Cooling an empty room or house is one of the easiest ways to raise costs unnecessarily. Programmable thermostats allow you to raise and lower the temperature in your home on a preset or custom schedule. If you get stuck at work and no one is in the home for another hour or two, you have the ability to keep the temperature higher from your phone and start cooling the home down on your way. It’s great for trips out of town as well and could potentially save hundreds of dollars per year on electricity bills.
Raise the thermostat by a few degrees.
You could save an average of 3% on your AC costs for every degree you raise the temperature in your home.
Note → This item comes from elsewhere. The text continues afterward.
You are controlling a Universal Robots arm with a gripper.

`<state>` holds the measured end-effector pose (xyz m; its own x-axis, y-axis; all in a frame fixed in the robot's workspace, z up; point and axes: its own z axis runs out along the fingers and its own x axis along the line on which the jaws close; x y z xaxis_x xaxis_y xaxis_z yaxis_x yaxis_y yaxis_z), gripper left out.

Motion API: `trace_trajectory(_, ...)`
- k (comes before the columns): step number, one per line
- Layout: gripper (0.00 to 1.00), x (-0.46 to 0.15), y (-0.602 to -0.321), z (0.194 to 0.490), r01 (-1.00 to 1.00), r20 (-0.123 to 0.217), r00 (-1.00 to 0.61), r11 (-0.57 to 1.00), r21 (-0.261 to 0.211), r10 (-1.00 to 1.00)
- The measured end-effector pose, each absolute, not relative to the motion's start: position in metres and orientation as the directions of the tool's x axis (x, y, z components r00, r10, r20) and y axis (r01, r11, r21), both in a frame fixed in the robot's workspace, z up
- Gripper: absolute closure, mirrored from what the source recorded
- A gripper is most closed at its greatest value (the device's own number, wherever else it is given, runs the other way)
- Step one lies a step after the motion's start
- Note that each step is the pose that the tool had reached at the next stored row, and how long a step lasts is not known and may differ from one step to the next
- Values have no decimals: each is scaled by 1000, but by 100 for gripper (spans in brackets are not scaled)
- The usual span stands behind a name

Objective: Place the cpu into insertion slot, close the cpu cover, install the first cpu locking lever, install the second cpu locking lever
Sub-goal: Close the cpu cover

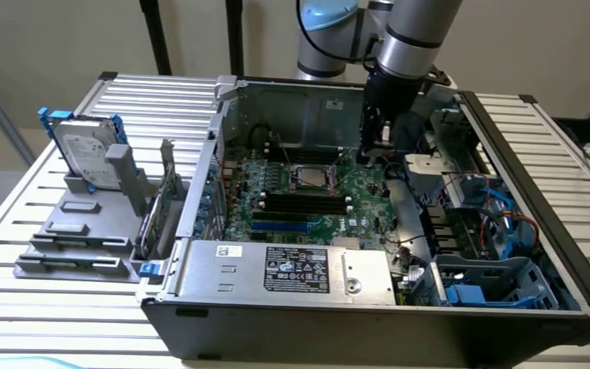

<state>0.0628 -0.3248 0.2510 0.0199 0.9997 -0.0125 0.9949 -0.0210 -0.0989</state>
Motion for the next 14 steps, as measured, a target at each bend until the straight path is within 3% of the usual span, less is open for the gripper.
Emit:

It may be a simple habit to keep the thermostat lower, but try raising it up to 73 or 75 degrees to see how your bill is affected. Fans work wonders for circulating the air, so keep them on when you are home. Set fan blades to run counterclockwise in the summer so the air is pushed down.
Close the windows.
Unless you are enjoying a mild morning breeze, try to keep your windows shut during the summer. If they are open, more humidity will enter the home and useful cold air will escape. Tons of energy will be wasted by the overtime your AC unit has to work to try to keep the room cooler.
Clean and maintain filters.
It’s recommended to clean or replace your HVAC filter once per month, especially during the summer. Dust and debris hinder the ability for the unit to function properly and will cause the bill to be higher. Purchase filters in bulk packs so you won’t have to worry about running to the store every month for a new one.
With these simple changes, you can expect a decent change in your utility bills over time.